◆ **Assignment**
Among the entries below, find the line with "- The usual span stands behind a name", then quote it and each following line up to and including the line with "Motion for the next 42", and nothing else.

◆ **Entries taken from a collection**
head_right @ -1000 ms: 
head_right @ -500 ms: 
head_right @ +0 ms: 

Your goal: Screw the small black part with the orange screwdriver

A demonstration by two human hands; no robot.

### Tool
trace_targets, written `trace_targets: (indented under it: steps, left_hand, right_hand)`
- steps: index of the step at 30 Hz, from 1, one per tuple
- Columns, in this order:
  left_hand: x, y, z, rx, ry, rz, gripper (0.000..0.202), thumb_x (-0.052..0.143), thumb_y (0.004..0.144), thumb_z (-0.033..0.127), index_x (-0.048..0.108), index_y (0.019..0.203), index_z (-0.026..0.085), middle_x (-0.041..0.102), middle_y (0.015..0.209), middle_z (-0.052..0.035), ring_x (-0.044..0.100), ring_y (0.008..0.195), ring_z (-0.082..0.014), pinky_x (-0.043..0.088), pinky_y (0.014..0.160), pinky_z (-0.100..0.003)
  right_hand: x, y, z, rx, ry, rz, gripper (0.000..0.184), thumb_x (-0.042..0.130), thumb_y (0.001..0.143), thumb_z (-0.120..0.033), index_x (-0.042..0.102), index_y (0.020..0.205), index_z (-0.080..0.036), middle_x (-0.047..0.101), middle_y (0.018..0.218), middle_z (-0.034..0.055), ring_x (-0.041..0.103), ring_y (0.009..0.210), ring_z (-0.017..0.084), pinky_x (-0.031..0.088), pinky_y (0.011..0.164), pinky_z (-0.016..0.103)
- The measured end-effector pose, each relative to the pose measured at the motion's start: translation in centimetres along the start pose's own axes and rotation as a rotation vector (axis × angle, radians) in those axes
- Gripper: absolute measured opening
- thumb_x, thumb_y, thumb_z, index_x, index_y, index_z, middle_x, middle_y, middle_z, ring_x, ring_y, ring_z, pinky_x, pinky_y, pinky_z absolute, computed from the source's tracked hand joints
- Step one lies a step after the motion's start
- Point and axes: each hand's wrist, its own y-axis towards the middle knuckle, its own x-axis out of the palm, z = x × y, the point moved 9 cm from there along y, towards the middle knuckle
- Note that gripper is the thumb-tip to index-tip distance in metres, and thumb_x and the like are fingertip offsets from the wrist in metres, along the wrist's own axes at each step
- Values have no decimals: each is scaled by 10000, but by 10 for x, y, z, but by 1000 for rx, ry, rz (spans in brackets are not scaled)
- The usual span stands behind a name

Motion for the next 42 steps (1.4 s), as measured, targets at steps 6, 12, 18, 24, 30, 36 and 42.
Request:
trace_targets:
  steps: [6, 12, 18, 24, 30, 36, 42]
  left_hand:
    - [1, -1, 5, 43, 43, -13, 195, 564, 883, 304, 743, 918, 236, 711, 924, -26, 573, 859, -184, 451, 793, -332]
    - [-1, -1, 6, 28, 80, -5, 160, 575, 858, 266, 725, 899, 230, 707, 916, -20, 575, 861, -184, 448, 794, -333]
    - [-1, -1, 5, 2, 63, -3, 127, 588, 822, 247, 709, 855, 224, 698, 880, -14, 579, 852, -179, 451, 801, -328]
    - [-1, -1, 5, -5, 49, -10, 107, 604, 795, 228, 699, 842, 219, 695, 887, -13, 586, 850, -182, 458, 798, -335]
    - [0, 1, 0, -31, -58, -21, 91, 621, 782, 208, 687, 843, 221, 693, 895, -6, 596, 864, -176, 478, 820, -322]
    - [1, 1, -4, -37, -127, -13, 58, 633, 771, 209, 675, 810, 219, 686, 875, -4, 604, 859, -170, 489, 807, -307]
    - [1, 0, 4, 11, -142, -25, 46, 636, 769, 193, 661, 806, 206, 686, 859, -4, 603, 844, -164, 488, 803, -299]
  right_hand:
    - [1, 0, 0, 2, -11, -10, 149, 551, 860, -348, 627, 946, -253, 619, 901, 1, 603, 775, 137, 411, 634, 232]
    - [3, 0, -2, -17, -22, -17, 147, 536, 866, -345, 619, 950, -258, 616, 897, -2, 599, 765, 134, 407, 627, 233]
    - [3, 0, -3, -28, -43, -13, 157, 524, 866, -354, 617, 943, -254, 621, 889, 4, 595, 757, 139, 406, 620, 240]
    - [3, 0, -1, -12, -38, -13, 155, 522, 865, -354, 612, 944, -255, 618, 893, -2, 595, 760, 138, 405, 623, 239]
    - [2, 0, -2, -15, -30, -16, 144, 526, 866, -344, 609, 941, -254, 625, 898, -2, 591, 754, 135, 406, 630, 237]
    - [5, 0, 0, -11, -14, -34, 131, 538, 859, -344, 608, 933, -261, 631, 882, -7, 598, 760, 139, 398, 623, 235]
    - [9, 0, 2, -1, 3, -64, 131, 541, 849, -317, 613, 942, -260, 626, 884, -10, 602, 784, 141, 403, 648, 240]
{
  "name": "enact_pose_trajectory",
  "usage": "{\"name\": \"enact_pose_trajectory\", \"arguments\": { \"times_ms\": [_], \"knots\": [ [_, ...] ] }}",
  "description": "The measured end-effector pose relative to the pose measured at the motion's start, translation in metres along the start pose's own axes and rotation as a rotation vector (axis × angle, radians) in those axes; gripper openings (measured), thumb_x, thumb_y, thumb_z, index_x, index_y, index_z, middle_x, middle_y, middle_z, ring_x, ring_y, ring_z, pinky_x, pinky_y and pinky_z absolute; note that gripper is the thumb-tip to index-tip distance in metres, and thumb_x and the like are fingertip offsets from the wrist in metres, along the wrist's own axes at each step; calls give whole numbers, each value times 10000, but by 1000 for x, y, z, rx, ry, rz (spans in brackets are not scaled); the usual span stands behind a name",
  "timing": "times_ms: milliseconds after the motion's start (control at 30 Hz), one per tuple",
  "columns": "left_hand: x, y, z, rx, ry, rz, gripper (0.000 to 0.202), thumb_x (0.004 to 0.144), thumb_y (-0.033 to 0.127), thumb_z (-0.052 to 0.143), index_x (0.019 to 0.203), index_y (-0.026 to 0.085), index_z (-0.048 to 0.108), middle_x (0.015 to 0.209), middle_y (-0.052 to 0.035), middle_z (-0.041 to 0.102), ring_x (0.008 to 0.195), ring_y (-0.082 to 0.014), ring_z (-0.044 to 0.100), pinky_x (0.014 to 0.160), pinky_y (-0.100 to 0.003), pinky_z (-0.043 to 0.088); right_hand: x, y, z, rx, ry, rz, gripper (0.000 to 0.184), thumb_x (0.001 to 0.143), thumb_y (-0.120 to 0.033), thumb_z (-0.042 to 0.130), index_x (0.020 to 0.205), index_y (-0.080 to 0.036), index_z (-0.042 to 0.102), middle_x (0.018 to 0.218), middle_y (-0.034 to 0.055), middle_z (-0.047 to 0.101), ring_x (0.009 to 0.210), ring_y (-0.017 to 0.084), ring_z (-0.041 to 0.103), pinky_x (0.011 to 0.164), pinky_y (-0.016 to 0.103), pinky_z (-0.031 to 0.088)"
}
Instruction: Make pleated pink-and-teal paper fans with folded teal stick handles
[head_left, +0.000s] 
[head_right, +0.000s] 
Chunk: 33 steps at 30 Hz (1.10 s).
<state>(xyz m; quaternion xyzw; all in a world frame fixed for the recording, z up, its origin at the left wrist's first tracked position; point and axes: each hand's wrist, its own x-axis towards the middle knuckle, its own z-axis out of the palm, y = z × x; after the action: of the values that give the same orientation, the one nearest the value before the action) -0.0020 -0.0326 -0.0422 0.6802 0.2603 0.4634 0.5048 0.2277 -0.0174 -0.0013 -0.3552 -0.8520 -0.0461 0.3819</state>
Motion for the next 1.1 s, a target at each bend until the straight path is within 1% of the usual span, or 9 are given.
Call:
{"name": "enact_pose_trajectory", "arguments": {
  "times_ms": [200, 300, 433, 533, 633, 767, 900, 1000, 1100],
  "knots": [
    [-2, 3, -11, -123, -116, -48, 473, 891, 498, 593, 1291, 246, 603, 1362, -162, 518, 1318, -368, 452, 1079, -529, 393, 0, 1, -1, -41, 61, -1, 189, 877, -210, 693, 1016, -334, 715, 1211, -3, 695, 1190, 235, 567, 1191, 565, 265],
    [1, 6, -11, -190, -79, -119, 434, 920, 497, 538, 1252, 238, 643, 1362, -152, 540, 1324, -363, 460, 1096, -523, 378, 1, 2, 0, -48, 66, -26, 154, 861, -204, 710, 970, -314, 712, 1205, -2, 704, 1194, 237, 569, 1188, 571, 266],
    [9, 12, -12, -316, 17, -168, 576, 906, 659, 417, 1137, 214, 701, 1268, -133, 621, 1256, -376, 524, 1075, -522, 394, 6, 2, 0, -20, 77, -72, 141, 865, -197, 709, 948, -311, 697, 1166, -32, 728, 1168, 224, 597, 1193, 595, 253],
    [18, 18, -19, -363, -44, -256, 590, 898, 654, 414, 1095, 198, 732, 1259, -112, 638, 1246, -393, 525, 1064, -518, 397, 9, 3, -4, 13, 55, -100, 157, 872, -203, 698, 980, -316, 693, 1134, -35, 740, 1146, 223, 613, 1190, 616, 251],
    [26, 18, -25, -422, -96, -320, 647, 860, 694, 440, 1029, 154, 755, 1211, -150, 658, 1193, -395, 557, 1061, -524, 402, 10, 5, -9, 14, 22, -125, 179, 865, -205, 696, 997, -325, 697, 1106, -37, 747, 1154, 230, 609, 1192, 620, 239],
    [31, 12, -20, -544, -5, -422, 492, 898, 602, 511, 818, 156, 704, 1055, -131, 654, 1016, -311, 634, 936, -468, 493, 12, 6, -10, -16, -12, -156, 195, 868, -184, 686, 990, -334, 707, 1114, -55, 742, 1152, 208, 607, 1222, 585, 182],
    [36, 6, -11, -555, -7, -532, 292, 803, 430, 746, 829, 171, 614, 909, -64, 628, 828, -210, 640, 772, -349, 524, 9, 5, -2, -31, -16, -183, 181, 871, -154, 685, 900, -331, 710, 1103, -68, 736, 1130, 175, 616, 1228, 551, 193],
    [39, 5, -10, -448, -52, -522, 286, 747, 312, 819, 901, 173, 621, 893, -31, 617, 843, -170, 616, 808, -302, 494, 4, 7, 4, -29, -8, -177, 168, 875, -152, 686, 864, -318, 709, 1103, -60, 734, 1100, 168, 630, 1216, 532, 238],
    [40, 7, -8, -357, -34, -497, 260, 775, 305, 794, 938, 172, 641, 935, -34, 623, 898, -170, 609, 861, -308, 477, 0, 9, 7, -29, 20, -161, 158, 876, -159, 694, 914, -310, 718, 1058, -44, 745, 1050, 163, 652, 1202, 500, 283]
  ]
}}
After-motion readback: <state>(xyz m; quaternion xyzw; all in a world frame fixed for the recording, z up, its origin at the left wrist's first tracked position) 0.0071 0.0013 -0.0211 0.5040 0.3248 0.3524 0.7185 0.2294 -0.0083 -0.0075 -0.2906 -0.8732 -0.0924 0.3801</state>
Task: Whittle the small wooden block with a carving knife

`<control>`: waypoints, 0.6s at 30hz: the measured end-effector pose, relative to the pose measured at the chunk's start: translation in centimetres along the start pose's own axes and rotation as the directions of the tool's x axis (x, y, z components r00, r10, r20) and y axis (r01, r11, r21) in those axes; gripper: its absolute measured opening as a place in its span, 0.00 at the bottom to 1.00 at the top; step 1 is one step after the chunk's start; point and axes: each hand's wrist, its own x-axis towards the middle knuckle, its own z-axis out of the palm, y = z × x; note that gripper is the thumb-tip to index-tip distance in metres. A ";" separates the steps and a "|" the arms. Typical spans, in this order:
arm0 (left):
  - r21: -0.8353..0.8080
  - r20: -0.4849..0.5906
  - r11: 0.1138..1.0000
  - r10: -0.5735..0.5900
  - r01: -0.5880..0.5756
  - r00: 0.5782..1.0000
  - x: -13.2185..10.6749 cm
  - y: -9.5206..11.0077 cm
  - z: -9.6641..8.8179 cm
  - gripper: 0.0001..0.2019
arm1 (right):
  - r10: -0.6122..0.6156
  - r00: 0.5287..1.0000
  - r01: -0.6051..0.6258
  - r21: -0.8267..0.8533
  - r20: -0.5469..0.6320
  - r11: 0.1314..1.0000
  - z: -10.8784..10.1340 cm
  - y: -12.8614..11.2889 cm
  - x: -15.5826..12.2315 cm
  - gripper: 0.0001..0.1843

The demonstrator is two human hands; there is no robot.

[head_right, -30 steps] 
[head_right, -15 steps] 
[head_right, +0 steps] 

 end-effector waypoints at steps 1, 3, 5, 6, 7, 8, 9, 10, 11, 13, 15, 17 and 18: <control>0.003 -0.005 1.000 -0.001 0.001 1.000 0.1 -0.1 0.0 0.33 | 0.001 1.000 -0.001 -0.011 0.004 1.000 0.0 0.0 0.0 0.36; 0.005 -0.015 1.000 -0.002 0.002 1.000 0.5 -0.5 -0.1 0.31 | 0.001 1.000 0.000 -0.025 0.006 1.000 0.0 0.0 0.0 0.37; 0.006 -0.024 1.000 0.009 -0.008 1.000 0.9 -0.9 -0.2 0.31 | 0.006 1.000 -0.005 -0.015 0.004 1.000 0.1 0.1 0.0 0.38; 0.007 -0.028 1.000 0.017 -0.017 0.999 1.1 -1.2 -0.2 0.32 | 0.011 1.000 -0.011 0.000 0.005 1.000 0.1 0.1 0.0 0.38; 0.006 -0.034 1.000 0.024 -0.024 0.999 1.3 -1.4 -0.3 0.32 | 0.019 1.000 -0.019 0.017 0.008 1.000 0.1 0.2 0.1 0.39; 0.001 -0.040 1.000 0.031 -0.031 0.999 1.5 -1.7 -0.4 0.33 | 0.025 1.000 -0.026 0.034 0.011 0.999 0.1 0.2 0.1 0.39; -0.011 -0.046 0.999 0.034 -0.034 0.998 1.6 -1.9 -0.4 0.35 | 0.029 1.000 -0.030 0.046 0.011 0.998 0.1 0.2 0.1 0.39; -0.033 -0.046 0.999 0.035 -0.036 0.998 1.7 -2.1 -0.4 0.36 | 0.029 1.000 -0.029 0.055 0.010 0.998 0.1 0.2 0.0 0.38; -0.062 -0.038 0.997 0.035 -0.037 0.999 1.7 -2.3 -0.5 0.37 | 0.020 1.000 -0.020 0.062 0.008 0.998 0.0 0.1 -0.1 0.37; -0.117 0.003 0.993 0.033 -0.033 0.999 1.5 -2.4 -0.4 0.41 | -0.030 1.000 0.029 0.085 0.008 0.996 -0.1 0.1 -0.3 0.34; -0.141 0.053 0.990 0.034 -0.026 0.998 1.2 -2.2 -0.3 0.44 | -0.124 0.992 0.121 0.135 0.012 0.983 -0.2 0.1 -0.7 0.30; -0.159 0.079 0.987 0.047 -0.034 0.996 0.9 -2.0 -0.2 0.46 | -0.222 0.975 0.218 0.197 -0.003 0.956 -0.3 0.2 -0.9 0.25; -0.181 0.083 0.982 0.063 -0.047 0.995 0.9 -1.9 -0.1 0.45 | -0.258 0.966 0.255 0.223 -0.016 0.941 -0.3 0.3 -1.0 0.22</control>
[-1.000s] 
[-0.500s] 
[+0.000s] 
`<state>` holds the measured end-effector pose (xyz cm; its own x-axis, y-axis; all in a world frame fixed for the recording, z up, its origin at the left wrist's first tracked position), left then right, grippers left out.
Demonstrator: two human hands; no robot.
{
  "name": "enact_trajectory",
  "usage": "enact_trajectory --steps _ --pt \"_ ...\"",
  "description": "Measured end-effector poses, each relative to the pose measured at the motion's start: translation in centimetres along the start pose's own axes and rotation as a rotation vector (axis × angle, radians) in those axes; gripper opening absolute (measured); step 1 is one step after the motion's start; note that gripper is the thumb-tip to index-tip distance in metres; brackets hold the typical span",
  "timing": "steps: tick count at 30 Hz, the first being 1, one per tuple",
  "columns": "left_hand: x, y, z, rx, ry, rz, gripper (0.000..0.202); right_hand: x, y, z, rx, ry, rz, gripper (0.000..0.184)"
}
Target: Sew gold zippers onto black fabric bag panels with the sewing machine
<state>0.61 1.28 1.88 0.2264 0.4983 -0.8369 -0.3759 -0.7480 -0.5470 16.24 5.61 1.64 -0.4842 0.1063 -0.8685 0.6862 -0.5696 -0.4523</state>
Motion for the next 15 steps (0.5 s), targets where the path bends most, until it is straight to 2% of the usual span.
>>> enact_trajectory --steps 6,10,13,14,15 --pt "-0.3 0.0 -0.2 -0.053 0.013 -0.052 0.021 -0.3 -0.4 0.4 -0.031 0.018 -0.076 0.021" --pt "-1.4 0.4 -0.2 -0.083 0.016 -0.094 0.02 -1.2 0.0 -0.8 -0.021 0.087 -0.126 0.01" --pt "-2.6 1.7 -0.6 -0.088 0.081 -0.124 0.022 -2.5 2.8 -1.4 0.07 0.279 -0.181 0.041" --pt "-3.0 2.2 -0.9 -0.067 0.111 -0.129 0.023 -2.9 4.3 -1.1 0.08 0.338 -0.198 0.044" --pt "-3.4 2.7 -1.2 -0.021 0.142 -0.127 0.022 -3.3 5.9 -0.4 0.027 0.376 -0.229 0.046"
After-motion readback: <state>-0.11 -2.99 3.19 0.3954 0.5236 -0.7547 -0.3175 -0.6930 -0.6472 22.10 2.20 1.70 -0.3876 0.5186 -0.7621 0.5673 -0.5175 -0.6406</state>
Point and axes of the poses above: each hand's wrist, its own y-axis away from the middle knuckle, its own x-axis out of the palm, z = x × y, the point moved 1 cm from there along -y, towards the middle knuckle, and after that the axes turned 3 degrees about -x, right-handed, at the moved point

◆ **Finished exercise**
- The usual span stands behind a name

Motion for the next 42 steps (1.4 s), as measured, targets at steps 6, 12, 18, 24, 30, 36 and 42.

No additional answer is needed.